SpamAssassin

You are in section: Home > IT > Anti Spam

SpamAssissin

Update August 2003
Having used SAproxy for a while, I have stopped using it. I now use K9. Although this is not quite as configurable, the Bayesian analysis and learning works automatically and reliably - I have never yet managed to get this working properly with SAproxy (it is fine with SpamAssassin) nor have I managed to get the Internet based blacklists to work without hanging the application. The lack of these two facilities means that I constantly have to tweak the SAproxy rules and that is a game I can never win, fun for a very short while! See my page on K9 for more details about this tool.
Note though that I still use SpamAssassin on my web server and in that context it works very well indeed.

SpamAssassin is an open source (free) tool for helping to manage spam email. Not only is it a tool set in its own right (for use under Linux), it is also embedded into a number of other tools such as the excellent (and free) SAproxy which is a Windows POP3 proxy.

This page is a record of the settings I personally use with SA both on this web/email server and for my work email client (MS Outlook). It is a bit of a brain dump I'm afraid (as is too much of this site) so the information gets a bit chaotic towards the end.
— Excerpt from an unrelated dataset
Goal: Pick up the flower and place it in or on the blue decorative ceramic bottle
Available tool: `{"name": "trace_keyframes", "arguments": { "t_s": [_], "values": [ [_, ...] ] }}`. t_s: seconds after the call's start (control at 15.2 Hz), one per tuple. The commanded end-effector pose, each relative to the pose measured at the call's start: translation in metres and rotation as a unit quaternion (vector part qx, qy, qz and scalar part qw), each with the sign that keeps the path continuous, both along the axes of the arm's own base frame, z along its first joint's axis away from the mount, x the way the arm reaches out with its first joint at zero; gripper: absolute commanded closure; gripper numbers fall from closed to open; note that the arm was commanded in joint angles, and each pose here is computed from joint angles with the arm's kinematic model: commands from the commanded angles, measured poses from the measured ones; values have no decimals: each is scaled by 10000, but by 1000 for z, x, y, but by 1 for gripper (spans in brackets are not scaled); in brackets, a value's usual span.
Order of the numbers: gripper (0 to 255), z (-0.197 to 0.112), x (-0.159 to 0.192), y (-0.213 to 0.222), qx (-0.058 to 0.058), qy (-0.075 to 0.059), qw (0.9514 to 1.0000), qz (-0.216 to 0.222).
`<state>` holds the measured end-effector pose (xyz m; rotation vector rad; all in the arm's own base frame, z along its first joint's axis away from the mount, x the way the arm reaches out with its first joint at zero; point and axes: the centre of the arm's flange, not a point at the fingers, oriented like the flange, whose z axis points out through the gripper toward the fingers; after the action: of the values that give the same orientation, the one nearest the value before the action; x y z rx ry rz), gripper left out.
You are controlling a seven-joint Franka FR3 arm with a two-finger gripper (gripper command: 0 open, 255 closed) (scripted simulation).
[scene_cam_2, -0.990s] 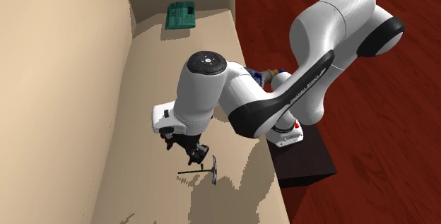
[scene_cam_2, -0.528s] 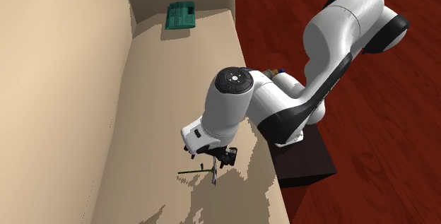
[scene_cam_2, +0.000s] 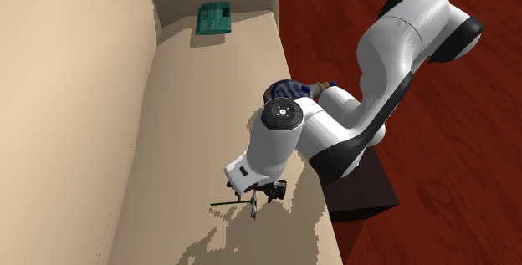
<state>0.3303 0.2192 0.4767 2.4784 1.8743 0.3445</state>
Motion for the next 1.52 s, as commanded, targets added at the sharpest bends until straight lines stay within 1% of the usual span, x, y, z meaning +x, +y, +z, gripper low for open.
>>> {"name": "trace_keyframes", "arguments": {
  "t_s": [0.0,0.53,0.59,1.19,1.45],
  "values": [
    [0,-8,2,1,1,-2,10000,2],
    [0,-8,2,1,0,-2,10000,2],
    [255,-8,2,1,0,-2,10000,2],
    [255,-8,2,1,1,-2,10000,2],
    [255,13,2,1,1,-2,10000,2]
  ]
}}
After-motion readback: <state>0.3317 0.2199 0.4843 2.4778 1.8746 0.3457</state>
If I find that people other than just me are looking at the page, I will tidy it up.

Although this page may tend to put you off SA and SAproxy, it shouldn't! The basic setup for SAproxy is very easy and will more than suffice for most people. Sadly, I'm an inveterate tinkerer hence the details here.

Please see the Anti Spam page for general details on dealing with spam.

As well as the SpamAssassin.org web site, there is quite a good write up of what SA is all about here on the IBM Developerworks site.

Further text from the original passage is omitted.